Treatment and Control of Porcine Reproductive and Respiratory Syndrome

  • Modified-live vaccines provide partial protection

Currently, there are no effective treatment programs for acute porcine reproductive and respiratory syndrome. Attempts to reduce fever using NSAIDs (aspirin) or appetite stimulants (B vitamins) appear to have minimal benefit. The use of antibiotics or autogenous bacterins to reduce the effects of opportunistic bacterial pathogens has also been reported; however, results have been mixed.

Prevention of infection appears to be the primary means of control. Understanding the PRRS status of replacement gilts and boars, as well as proper isolation and acclimatization of incoming stock, are critical measures to prevent viral introduction. Pigs should be retested on arrival at the isolation facility and 14 days later, before entry to the herd.

Commercial, modified-live vaccines have been licensed and have been effective in controlling outbreaks, reducing shedding, and preventing economic losses.

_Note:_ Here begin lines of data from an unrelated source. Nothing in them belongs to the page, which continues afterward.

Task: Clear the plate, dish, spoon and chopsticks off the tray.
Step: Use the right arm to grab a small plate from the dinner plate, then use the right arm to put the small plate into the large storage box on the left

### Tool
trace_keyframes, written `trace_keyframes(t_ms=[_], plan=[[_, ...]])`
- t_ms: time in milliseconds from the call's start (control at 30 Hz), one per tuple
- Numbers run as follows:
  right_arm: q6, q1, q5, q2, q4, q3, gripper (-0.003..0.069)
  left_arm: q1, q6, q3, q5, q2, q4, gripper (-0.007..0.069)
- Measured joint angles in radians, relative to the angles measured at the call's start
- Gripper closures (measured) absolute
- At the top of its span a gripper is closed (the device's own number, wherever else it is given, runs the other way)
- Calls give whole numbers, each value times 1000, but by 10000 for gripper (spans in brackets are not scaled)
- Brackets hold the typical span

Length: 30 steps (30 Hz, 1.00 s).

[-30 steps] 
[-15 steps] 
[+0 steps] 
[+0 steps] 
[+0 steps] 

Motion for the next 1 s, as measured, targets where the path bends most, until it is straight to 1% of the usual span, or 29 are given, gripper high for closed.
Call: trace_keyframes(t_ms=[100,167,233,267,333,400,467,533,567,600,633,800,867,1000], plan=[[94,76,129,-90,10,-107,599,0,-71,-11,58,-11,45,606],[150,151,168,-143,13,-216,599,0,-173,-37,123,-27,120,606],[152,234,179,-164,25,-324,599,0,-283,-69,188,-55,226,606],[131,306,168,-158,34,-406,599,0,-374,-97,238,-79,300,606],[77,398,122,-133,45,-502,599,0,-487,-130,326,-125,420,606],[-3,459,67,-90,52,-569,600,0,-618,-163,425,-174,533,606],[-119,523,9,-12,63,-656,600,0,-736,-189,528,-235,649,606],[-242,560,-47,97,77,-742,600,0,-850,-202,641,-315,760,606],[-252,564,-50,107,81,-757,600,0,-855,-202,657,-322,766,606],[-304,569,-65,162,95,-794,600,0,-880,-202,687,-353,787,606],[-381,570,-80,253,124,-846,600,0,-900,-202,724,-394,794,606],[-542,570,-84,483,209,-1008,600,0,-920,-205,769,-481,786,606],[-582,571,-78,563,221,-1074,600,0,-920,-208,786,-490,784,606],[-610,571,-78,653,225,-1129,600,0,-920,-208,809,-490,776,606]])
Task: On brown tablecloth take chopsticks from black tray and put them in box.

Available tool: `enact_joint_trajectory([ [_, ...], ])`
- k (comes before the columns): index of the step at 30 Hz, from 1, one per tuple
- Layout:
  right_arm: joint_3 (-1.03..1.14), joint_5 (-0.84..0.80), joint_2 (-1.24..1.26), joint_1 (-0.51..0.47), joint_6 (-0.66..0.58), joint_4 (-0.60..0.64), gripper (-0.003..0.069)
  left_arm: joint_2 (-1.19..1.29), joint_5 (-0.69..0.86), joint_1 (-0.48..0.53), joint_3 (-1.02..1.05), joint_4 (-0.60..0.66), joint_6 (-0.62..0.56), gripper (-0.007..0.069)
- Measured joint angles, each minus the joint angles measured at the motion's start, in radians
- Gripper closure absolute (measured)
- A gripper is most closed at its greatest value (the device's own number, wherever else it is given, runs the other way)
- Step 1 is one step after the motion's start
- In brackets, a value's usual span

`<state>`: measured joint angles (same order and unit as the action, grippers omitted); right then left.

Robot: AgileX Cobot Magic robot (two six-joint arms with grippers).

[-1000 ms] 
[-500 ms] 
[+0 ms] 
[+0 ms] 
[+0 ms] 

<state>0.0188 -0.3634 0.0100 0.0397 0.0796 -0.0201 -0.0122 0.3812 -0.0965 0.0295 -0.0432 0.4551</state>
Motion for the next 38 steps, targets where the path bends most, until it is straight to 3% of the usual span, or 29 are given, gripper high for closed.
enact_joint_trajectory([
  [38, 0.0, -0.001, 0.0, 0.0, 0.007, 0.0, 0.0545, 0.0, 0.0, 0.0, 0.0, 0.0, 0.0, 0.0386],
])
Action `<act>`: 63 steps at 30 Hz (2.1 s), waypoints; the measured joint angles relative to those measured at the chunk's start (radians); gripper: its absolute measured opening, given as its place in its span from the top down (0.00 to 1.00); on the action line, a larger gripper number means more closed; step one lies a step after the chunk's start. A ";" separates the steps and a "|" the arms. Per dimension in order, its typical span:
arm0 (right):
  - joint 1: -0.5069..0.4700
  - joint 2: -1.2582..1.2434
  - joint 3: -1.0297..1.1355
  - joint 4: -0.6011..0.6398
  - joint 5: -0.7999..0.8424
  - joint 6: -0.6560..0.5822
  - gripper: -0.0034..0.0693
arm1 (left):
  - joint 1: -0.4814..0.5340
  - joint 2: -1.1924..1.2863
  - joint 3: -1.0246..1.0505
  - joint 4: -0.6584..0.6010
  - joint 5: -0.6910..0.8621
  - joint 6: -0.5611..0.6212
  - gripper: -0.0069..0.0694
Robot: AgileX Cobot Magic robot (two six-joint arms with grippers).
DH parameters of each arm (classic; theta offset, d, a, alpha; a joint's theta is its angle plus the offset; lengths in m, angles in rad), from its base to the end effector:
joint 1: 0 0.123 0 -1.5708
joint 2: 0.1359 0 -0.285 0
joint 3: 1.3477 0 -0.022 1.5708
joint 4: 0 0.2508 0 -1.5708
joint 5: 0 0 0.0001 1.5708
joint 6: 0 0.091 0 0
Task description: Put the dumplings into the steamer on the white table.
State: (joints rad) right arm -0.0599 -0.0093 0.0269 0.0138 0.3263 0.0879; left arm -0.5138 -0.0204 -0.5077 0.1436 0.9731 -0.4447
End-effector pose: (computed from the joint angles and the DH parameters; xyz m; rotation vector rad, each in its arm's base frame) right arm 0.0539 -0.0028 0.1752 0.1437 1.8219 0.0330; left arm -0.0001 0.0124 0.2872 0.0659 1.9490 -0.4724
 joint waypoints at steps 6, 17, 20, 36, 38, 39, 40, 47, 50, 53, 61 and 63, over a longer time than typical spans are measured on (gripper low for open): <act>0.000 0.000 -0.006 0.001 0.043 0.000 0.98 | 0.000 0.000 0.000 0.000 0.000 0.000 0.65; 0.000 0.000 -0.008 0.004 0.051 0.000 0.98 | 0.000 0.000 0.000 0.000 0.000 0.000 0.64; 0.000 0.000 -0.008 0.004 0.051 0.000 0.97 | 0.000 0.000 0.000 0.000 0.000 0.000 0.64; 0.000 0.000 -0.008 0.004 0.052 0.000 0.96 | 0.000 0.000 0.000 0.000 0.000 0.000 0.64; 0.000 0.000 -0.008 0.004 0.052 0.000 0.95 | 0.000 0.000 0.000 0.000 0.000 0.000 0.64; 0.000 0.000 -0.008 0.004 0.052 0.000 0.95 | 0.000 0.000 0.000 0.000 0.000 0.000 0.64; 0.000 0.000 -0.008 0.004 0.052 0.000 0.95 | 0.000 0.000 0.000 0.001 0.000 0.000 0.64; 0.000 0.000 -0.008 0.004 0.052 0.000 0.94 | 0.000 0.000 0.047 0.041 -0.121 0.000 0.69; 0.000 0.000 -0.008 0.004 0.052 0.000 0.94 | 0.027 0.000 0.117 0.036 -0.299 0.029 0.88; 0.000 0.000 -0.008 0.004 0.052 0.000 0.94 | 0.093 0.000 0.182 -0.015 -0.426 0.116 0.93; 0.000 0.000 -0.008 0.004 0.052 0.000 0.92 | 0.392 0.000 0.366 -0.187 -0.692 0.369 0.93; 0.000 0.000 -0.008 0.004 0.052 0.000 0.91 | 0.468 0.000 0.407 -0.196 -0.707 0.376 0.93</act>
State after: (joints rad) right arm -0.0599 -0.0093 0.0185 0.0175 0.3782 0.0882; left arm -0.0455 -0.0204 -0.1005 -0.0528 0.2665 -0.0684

Elimination of PRRS virus has been demonstrated to be possible on an individual farm basis through the use of the herd closure technique. Following successful elimination, strict quarantine and testing programs, the purchase of PRRS virus-naive breeding stock and semen, sanitation of transport vehicles, and strict protocols of fomite and personnel movement between farms must be practiced to prevent reintroduction of virus. In addition, monitoring the status of artificial insemination centers by PCR analysis of blood samples collected from the auricular vein (blood swab), and the application of air filtration to artificial insemination centers and breeding herds are very effective means to reduce the entry of virus via contaminated semen and aerosols.

Key Points

  • PRRS is the most costly disease of the global swine industry.

  • PRRS can be eliminated through herd closure.

  • A comprehensive program of biosecurity, targeting both mechanical and airborne risk factors, is essential to maintain a naive herd status.